Today’s blog features an article on the topic of relationships, and the importance of making each contact count. This is especially important during the age of the COVID-19 epidemic. However, this post was written before the UK government advice about social distancing and social isolation. For up to date guidance on social distancing please click here
Today’s blog is from a guest blogger: Arwen, the new Apprentice in the University of Cumbria HR Department. Who is “big into cooking and baking, relaxing AND delicious”.
“When you see that word, you might only think about relationships with a partner but any friendship or familial bond is a relationship. The coffee guy who makes your morning de-zombification beverage every day is a relationship. We don’t always get the most out of these micro-encounters but taking the time to say hello or smile or realise that you already do, that you’re out in the world interacting and having an impact on other people’s lives can make us feel connected, feel not so small, feel significant. Do you take the time to notice the small things that add value to your day?

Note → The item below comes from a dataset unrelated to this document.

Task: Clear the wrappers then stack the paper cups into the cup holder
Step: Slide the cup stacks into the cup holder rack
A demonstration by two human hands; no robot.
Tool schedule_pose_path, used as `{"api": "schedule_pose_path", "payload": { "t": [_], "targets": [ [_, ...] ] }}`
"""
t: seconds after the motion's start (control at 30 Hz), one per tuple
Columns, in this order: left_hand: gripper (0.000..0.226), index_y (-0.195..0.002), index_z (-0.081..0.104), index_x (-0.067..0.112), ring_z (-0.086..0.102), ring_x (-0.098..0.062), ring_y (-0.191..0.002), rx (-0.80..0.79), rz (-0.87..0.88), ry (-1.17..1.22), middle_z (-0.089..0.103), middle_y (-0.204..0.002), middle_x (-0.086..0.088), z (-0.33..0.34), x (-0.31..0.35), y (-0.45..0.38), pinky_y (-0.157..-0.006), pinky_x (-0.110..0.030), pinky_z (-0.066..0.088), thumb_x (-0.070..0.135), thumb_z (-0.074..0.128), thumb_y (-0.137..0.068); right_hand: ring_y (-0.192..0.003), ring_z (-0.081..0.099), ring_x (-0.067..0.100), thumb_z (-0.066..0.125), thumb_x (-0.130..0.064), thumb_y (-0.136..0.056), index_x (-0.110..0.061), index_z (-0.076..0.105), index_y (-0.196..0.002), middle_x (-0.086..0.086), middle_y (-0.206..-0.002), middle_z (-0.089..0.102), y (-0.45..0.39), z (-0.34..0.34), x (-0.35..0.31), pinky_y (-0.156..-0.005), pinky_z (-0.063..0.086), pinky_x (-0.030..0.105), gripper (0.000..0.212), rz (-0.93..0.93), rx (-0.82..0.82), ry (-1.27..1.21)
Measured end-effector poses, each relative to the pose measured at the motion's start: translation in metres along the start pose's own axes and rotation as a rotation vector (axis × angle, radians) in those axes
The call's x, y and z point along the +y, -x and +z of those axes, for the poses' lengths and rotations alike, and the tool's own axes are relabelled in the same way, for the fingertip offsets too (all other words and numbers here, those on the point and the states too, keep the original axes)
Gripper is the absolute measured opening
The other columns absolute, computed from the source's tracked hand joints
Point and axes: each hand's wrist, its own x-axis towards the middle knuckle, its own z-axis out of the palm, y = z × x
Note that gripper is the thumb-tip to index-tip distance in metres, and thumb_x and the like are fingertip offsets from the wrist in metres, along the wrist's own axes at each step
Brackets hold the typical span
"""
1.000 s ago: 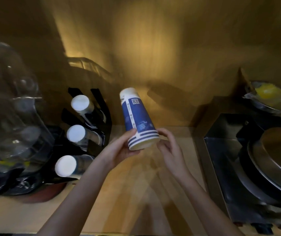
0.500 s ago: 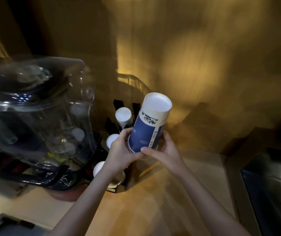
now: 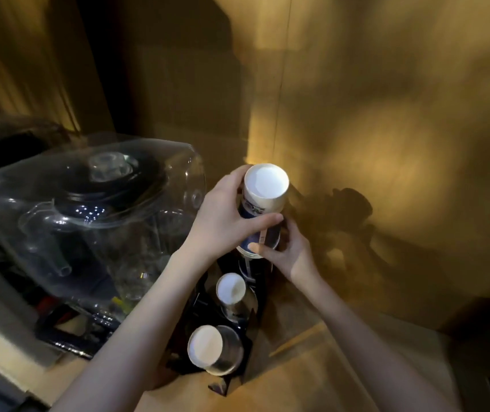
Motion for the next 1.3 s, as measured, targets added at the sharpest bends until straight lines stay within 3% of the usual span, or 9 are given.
{"api": "schedule_pose_path", "payload": {
  "t": [0.07, 0.17, 0.37, 0.5, 0.6, 0.83, 1.0, 1.2, 1.3],
  "targets": [
    [0.075, -0.126, 0.048, 0.021, 0.053, -0.011, -0.111, 0.055, 0.002, -0.063, 0.059, -0.124, 0.002, 0.002, 0.001, -0.008, -0.094, -0.027, 0.046, 0.042, 0.080, -0.061, -0.112, 0.058, 0.015, 0.084, -0.029, -0.063, -0.028, 0.044, -0.127, -0.004, -0.117, 0.061, -0.008, 0.003, 0.004, -0.093, 0.047, 0.027, 0.076, 0.020, -0.006, -0.005],
    [0.066, -0.118, 0.055, 0.020, 0.056, -0.009, -0.099, 0.105, 0.029, -0.139, 0.063, -0.116, 0.000, 0.006, -0.001, -0.015, -0.084, -0.023, 0.046, 0.043, 0.079, -0.061, -0.114, 0.055, 0.013, 0.083, -0.033, -0.064, -0.028, 0.041, -0.130, -0.002, -0.124, 0.060, -0.015, 0.008, 0.008, -0.094, 0.045, 0.027, 0.078, 0.050, -0.023, 0.026],
    [0.063, -0.117, 0.058, 0.020, 0.060, -0.015, -0.103, 0.083, -0.015, -0.138, 0.066, -0.114, -0.002, 0.018, -0.021, -0.016, -0.085, -0.024, 0.045, 0.040, 0.080, -0.061, -0.110, 0.055, 0.011, 0.081, -0.020, -0.069, -0.020, 0.046, -0.126, -0.008, -0.114, 0.057, -0.017, 0.009, 0.013, -0.072, 0.042, -0.001, 0.067, 0.037, -0.054, 0.028],
    [0.063, -0.119, 0.057, 0.020, 0.058, -0.015, -0.107, 0.037, -0.092, -0.125, 0.065, -0.116, -0.002, 0.029, -0.038, -0.016, -0.086, -0.021, 0.041, 0.039, 0.079, -0.063, -0.110, 0.049, 0.003, 0.071, -0.010, -0.076, -0.020, 0.044, -0.128, -0.012, -0.117, 0.052, -0.017, 0.000, -0.001, -0.088, 0.039, 0.012, 0.060, -0.055, 0.006, 0.038],
    [0.065, -0.122, 0.055, 0.019, 0.056, -0.014, -0.111, -0.009, -0.133, -0.126, 0.064, -0.120, -0.003, 0.037, -0.050, -0.017, -0.085, -0.017, 0.036, 0.038, 0.078, -0.065, -0.106, 0.052, -0.003, 0.068, -0.006, -0.077, -0.019, 0.048, -0.125, -0.017, -0.113, 0.055, -0.020, -0.006, -0.010, -0.091, 0.037, 0.005, 0.054, -0.158, 0.039, 0.118],
    [0.066, -0.123, 0.055, 0.015, 0.047, -0.008, -0.102, -0.058, -0.230, -0.119, 0.056, -0.120, -0.006, 0.051, -0.077, -0.014, -0.080, -0.008, 0.029, 0.034, 0.080, -0.064, -0.114, 0.057, 0.015, 0.068, -0.015, -0.081, -0.011, 0.050, -0.129, 0.006, -0.124, 0.062, -0.027, -0.005, -0.005, -0.101, 0.044, 0.029, 0.052, -0.178, -0.017, 0.283],
    [0.071, -0.128, 0.051, 0.010, 0.052, -0.023, -0.114, -0.127, -0.273, -0.151, 0.055, -0.121, -0.011, 0.063, -0.090, -0.010, -0.087, -0.020, 0.033, 0.031, 0.079, -0.066, -0.116, 0.056, 0.020, 0.065, -0.017, -0.083, -0.010, 0.051, -0.130, 0.009, -0.124, 0.062, -0.027, 0.000, 0.011, -0.099, 0.044, 0.030, 0.050, -0.164, -0.081, 0.371],
    [0.078, -0.136, 0.040, 0.007, 0.049, -0.023, -0.119, -0.100, -0.301, -0.159, 0.053, -0.126, -0.013, 0.068, -0.088, 0.003, -0.097, -0.025, 0.037, 0.033, 0.074, -0.072, -0.123, 0.049, 0.020, 0.058, -0.019, -0.088, -0.010, 0.046, -0.134, 0.007, -0.134, 0.053, -0.021, 0.003, 0.014, -0.102, 0.039, 0.030, 0.048, -0.151, -0.115, 0.435],
    [0.079, -0.140, 0.031, 0.005, 0.045, -0.026, -0.123, -0.161, -0.342, -0.177, 0.047, -0.133, -0.014, 0.068, -0.081, 0.004, -0.099, -0.029, 0.037, 0.034, 0.069, -0.077, -0.124, 0.048, 0.021, 0.057, -0.019, -0.089, -0.011, 0.044, -0.136, 0.007, -0.136, 0.051, -0.019, 0.002, 0.008, -0.101, 0.039, 0.030, 0.049, -0.108, -0.160, 0.449]
  ]
}}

Relationships are always complicated and we usually carry these complications forward in some way. The lack of early trust in a new relationship when you’ve been lied to in the past, automatically searching for ‘supporting evidence’ to what someone has told you rather than immediate belief. Worry about how you measure up when you know your new partner’s sexual history. Am I good enough? Am I not as much fun? Am I as experienced?
Good communication is always talked about as being key. Not everyone is a good communicator and not everyone who we are trying to communicate with is in the right place to listen to -or receive- what we are trying to talk about. You can keep in mind the bigger picture: that you love and value this person and they have your respect and esteem. Great. But sometimes you may just want to be on a planet, where they are not.

How do I talk to someone when I can see they have a problem and want to support them? Opening a whole case of worm cans. How do I talk to someone about their alcohol dependency? Seeking advice from Al-anon friends and family is a wonderful start and can be done without involving the person you are concerned about. Local groups are available and are there to support you at this time and not this person. You can get advice and not feel so alone. You might not want to use the exact term in conversation ‘Al-anon Friends & Family’ it can easily be misconstrued as ‘I’ve been talking to my friends and family about you’ (cue detonation)
Giving time to process is an important part of difficult conversations and for both parties- physical and emotional space to deal with the bombshell (I think you need help)
How do we move forward? Open questions are great at enhancing a dialogue. Most of us are not trained communicators and don’t realise that we ask closed questions and effectively shut down the conversation. Being empathetic rather than sympathetic is another big difference. Put yourself in their shoes but don’t pity how much they hurt your feet. Listen without judgement, actively listen and show them you are paying attention through small nods or comments: Yes. Oh. I can see how that would be difficult for you. Could you tell me more about…….?
Importantly: please don’t talk about a time when you or someone else you know were in a similar situation. You make it about you and not about them, they feel unlistened to and disengage.
Talking to someone about a problem you think they have is deeply personal and can affect you both. Helping someone through their crisis is not a quick or easy process. When people are afraid or hurt they can lash out, a support group or counselling for the both of you is a good consideration.”